EXERCISE –
From the entries below, return only the lines starting at the one that contains "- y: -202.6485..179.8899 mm" and ending at the one that contains "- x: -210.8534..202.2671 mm", exactly as they stand.

====== MATERIAL SHOWN

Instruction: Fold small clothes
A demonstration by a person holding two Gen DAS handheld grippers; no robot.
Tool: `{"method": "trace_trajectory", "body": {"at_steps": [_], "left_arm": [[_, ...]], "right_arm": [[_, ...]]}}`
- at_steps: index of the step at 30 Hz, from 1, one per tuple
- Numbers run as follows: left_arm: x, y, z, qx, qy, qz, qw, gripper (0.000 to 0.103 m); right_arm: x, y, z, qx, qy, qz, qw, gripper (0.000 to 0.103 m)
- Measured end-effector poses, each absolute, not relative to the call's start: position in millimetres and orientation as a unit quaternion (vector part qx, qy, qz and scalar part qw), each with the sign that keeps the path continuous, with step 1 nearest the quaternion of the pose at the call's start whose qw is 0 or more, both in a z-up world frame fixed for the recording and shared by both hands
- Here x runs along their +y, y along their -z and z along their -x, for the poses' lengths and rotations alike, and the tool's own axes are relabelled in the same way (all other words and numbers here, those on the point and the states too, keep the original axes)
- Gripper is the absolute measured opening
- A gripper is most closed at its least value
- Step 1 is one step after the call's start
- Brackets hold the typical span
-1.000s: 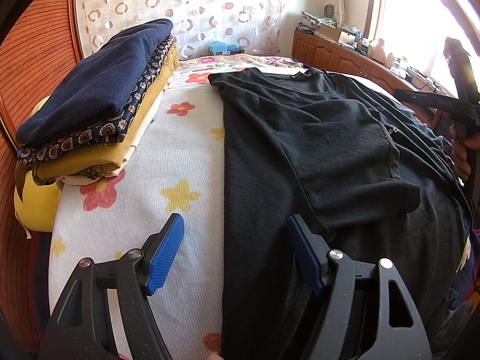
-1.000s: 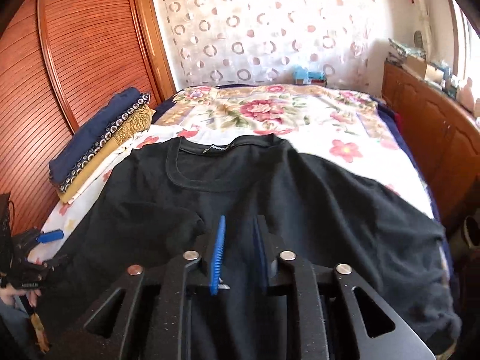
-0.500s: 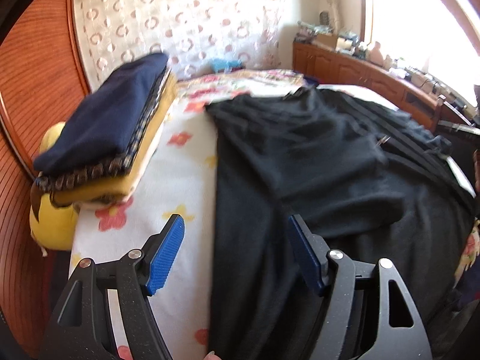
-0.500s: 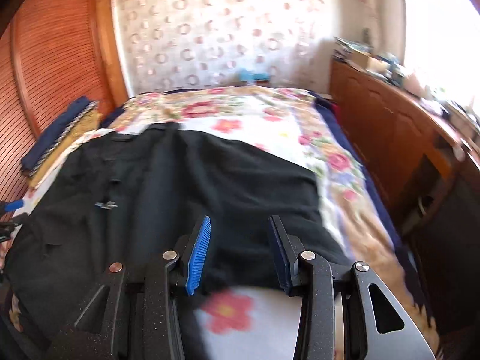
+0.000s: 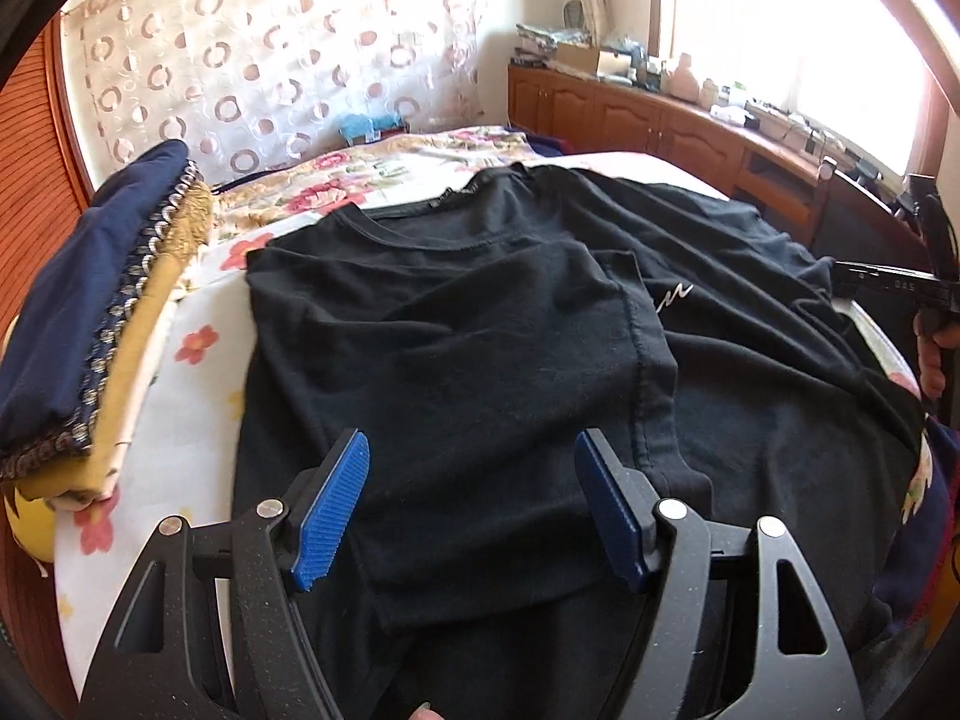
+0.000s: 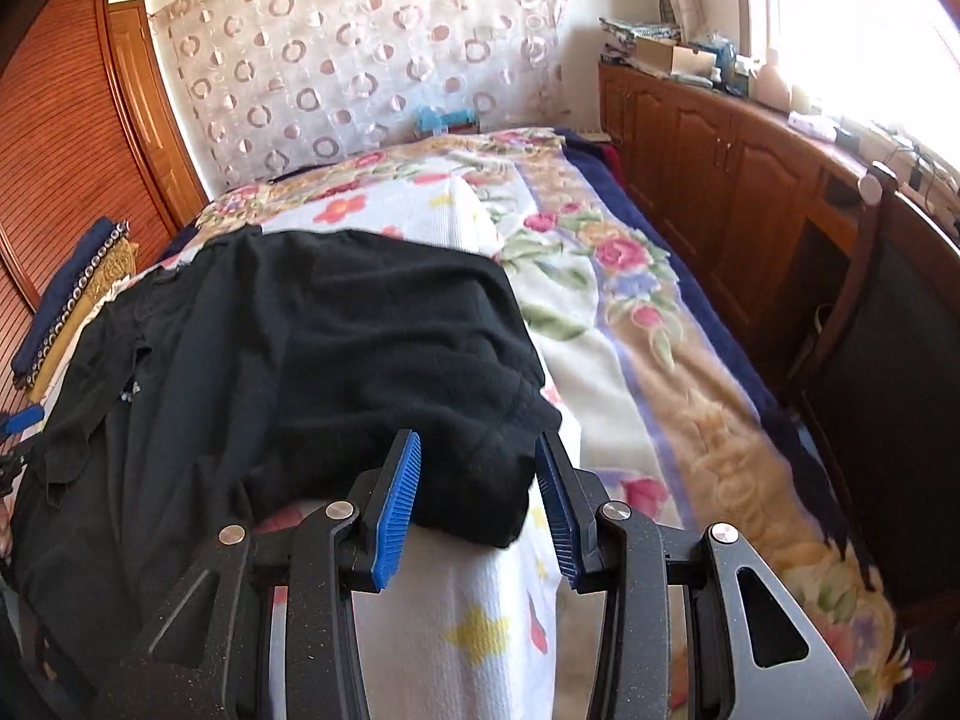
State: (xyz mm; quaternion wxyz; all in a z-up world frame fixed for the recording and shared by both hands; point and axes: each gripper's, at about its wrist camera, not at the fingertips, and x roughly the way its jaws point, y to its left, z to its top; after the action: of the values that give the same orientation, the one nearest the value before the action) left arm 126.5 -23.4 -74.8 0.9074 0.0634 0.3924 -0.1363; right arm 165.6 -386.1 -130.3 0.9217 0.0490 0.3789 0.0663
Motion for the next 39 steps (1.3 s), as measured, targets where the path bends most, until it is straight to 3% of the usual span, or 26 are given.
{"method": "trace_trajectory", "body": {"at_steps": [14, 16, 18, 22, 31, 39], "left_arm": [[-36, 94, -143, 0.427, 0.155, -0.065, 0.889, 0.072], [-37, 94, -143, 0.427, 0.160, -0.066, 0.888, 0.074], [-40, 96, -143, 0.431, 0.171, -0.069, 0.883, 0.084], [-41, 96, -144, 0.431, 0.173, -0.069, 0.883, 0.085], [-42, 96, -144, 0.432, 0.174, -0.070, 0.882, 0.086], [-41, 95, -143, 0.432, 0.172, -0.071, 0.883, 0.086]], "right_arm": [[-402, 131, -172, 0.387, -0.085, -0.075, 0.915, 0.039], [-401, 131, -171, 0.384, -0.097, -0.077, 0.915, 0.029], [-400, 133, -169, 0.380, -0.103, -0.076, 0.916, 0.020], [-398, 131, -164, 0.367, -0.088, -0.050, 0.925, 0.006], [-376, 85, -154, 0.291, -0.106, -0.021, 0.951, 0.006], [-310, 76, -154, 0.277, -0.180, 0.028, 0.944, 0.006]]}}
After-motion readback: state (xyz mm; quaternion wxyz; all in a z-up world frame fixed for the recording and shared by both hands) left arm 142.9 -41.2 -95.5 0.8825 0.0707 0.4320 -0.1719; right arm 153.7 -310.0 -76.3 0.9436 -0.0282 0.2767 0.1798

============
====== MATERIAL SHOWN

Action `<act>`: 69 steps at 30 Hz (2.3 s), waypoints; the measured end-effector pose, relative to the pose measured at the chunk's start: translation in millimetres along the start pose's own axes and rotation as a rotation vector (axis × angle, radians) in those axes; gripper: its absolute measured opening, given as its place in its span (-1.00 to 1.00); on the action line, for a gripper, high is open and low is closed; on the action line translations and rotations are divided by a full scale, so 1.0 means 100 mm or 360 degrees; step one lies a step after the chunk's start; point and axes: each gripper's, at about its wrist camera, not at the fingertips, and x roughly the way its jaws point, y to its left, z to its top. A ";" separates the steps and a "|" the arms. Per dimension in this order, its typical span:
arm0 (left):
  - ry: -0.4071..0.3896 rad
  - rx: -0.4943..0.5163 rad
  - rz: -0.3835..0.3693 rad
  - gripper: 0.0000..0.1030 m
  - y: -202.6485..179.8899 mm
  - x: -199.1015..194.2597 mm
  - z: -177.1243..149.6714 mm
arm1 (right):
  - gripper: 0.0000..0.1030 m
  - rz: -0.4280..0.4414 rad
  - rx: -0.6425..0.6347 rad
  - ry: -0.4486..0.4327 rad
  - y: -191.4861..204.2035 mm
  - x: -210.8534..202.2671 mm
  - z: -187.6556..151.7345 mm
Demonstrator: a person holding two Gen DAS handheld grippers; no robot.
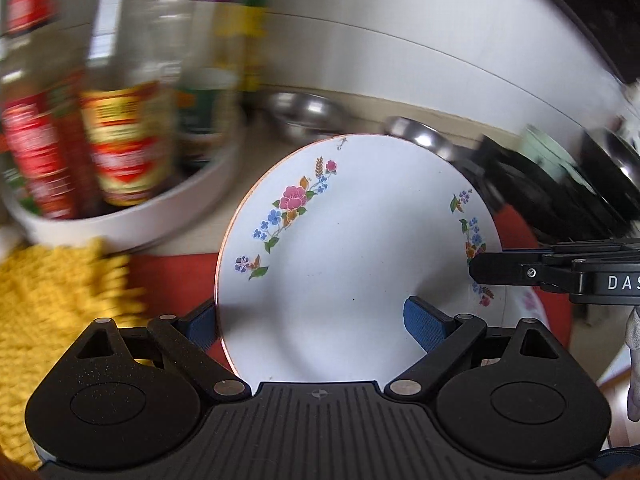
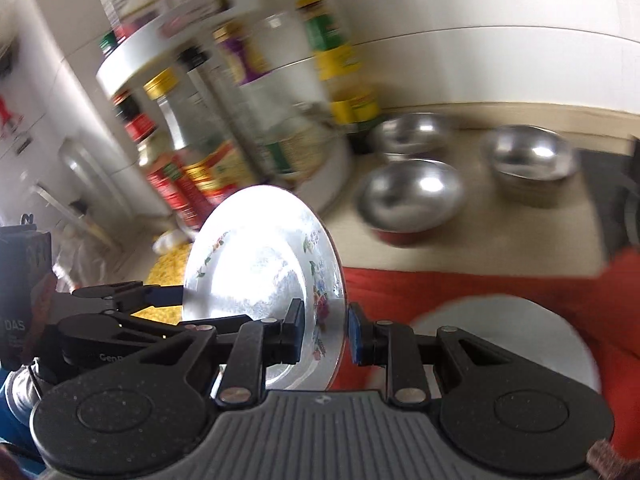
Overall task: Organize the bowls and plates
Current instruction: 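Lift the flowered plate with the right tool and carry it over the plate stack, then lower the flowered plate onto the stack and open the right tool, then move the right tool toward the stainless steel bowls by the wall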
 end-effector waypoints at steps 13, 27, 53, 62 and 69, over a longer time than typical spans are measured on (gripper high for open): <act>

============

REPLY –
  - y: -202.6485..179.8899 mm
  - x: -199.1015..194.2597 mm
  - z: -177.1243..149.6714 mm
arm1 (right):
  - gripper: 0.0000..0.1030 m
  - rz: -0.4280..0.4414 rad
  - rx: -0.6425..0.6347 rad
  - ry: -0.4486..0.4327 rad
  - y: -191.4861..204.2035 mm
  - x: -210.8534..202.2671 mm

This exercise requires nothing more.